XHGQ-FM/XEGQ-AM
- Los Reyes, Michoacán; Mexico;
- Frequencies: 92.5 FM 1000 AM
- Branding: La Raza

Programming
- Format: Grupera

Ownership
- Owner: Grupo Tremor Radio; (Tremor Comunicaciones, S.A. de C.V.);

History
- First air date: June 6, 1975 (concession)

Technical information
- Class: FM: AA AM: B
- Power: AM: 3.5 kilowatts
- ERP: FM: 6 kW
- Transmitter coordinates: 19°35′06″N 102°28′03″W﻿ / ﻿19.58500°N 102.46750°W

= XHGQ-FM =

Radio station in Los Reyes, Michoacán

XHGQ-FM/XEGQ-AM is a radio station on 92.5 FM and 1000 AM in Los Reyes, Michoacán. It carries the La Raza grupera format.

==History==

Logo as La Ke Buena used to 2021

XEGQ-AM received its concession on June 6, 1975. It was owned by Gilberto Hossfeldt Díaz and broadcast with 1,000 watts on 1530 kHz.

In 2008, XEGQ moved to 1000 kHz and raised its power to 3.5 kW.

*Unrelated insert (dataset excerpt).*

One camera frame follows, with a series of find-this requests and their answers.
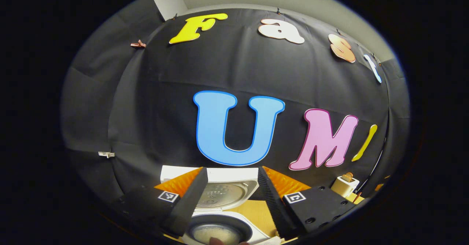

XEGQ received approval to migrate to FM in 2011. The IFT assessed a continuity obligation in 2014, requiring the AM to remain on the air to serve listeners who otherwise had no radio service.

XHGQ-FM was sold to Tremor Comunicaciones, S.A. de C.V. effective December 12, 2018.